[发明专利]一种检测HTR2A基因rs6313位点的TaqMan探针实时荧光PCR方法及其引物探针组合

权利要求书

1.一种应用于检测HTR2A基因rs6313位点等位基因的TaqMan探针实时荧光PCR法的特异性引物探针组合，其特征在于，包括以下特异性的上游引物(ARMS)、通用下游引物和探针序列：

上游引物FpC:5’-GCTCTACAGTAATGACTTTAACTTC-3’；

上游引物FpT:5’-GCTCTACAGTAATGACTTTAACTTT-3’；

下游引物Rp：5’-GATGAAGTAAGGAGAGACACGAC-3’；

探针Probe：5’-FAM-TAACACTTCTGATGCATTTAACTGGAC-BHQ2-3’；

其中，FAM为6-carboxyfluorescein；BHQ2为Black Hole Quencher-2。

2.权利要求1所述的特异性引物探针组合在制备针对HTR2A基因rs6313位点等位基因的检测试剂盒方面的用途。

3.权利要求1所述的特异性引物探针组合在构建针对HTR2A基因rs6313位点等位基因的检测模块或基因分型检测仪器方面的用途。
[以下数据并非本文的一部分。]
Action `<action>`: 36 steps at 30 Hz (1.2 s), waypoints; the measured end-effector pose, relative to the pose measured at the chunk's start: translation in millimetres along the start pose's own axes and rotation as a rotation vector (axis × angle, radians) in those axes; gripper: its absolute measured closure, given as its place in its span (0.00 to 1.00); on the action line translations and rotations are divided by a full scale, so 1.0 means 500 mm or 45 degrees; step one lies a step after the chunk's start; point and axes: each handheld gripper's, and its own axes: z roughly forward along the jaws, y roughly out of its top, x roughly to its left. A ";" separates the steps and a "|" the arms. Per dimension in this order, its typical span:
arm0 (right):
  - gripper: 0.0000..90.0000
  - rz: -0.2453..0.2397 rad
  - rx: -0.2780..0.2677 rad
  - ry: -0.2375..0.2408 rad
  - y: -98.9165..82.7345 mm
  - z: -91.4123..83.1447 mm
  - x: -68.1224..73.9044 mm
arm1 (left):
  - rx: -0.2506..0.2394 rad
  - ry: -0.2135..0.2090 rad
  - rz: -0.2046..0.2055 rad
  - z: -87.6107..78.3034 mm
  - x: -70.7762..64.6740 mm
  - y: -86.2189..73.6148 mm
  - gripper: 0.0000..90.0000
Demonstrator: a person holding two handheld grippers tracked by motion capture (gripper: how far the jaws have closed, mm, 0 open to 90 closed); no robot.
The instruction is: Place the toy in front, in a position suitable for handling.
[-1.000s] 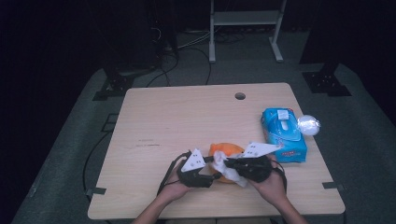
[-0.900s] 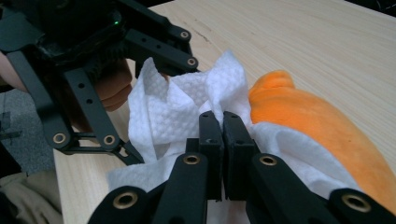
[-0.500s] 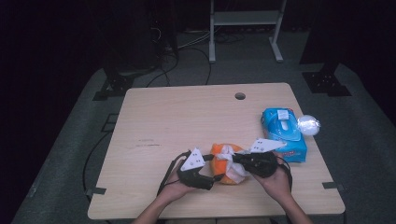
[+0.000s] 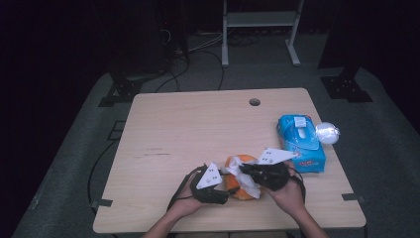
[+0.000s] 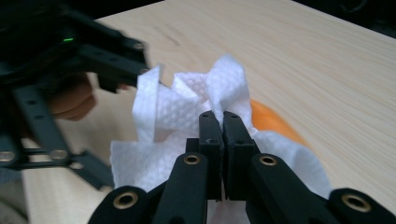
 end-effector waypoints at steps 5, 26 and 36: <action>0.97 0.067 0.011 -0.026 -0.019 -0.012 -0.035 | -0.020 -0.010 -0.034 -0.002 0.004 0.005 0.33; 0.97 0.084 0.025 0.010 -0.017 -0.012 -0.036 | -0.020 0.016 -0.031 -0.002 0.004 -0.001 0.38; 0.97 0.063 0.005 0.058 -0.008 0.000 -0.020 | -0.001 0.006 0.006 -0.002 -0.003 -0.003 0.40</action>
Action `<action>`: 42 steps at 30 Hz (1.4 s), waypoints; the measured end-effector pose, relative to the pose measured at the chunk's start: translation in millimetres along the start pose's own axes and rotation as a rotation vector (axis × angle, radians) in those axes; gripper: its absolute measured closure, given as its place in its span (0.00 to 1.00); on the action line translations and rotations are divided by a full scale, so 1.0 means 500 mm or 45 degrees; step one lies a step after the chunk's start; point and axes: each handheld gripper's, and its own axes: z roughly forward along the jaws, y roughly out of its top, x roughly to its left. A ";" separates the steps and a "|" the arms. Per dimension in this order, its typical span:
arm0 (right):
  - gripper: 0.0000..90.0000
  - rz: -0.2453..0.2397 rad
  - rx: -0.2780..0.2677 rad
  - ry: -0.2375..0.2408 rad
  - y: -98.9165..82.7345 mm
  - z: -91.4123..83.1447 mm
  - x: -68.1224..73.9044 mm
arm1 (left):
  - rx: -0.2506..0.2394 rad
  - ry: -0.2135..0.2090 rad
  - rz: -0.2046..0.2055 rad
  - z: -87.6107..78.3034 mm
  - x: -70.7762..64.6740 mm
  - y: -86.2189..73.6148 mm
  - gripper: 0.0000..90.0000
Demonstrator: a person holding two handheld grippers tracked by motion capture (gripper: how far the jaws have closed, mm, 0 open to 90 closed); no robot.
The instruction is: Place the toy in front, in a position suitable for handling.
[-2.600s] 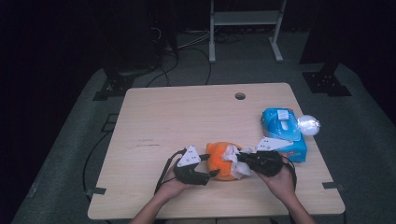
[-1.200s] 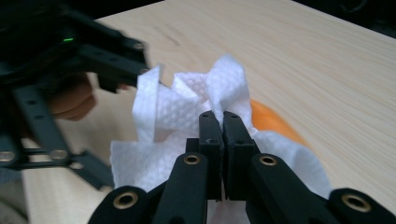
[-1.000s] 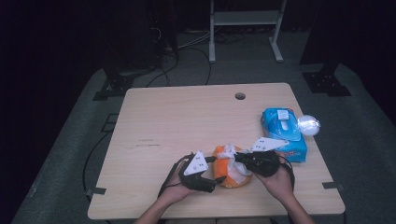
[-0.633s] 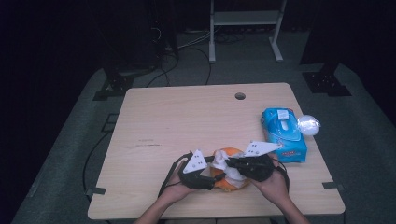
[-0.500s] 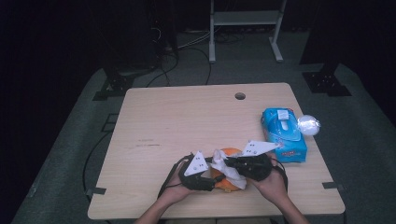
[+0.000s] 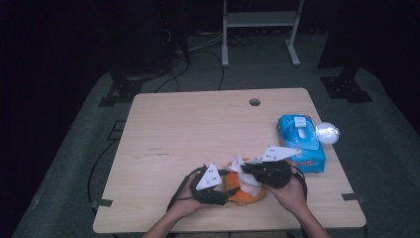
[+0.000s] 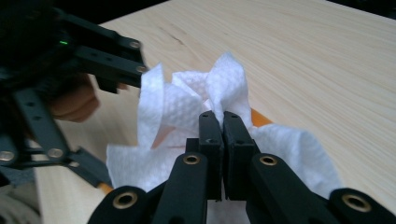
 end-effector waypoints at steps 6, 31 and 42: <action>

4.一种检测HTR2A基因rs6313位点等位基因的TaqMan探针实时荧光PCR方法，用于非疾病诊断目的，包括以下步骤：

(1)取权利要求1所述特异性引物探针组合；

(2)提取待测样本的基因组DNA；

(3)配置反应体系

分别在两个反应管中构建相同的反应体系，用于FAM通道和VIC通道进行双通道荧光采集；所述反应体系即在反应管中加入所述特异性引物探针组合、内参基因的引物及探针、被测样本的基因组DNA、5×HS HiTaq Buffer(Mg²⁺Plus)、Solution I(10×)、dNTP、HotstartHiTaq DNA polymerase，进行混合；

(4)PCR反应

将配置好的反应体系在实时荧光PCR仪ViiA^TM7上进行扩增，PCR完成后，根据扩增曲线的有无判断被测样本的基因型。

5.根据权利要求4所述的方法，其特征在于：

选择的内参基因为ACTB，设计的内参基因引物和探针为：

上游引物ACTB-F:5’-CAGCAGATGTGGATCAGCAAG-3’；

下游引物ACTB-R：5’-GCATTTGCGGTGGACGAT-3’；

探针ACTB-P：5’-HEX-AGGAGTATGACGAGTCCGGCCCC-BHQ2-3’；

其中，HEX为6-carboxy-hexachlorofluorescein；BHQ2为Black Hole Quencher-2。

6.根据权利要求4所述的方法，其特征在于：

以单管反应体系10μl计，反应管中加入特异性的上游引物200nM，通用下游引物200nM，荧光探针100nM；内参基因上下游引物各150～200nM，探针100nM，被测样本基因组DNA10～50ng，HotstartHiTaq DNA polymerase 0.1375μl，5×HS HiTaq Buffer(Mg²⁺Plus)2μl、Solution I(10×)1μl、2.5mM dNTP1μl、ddH₂O补充至终体积10μL。

7.根据权利要求6所述的方法，其特征在于：

PCR反应参数设置如下：95℃预变性10min；95℃变性15sec，60℃退火40sec；共计40个循环。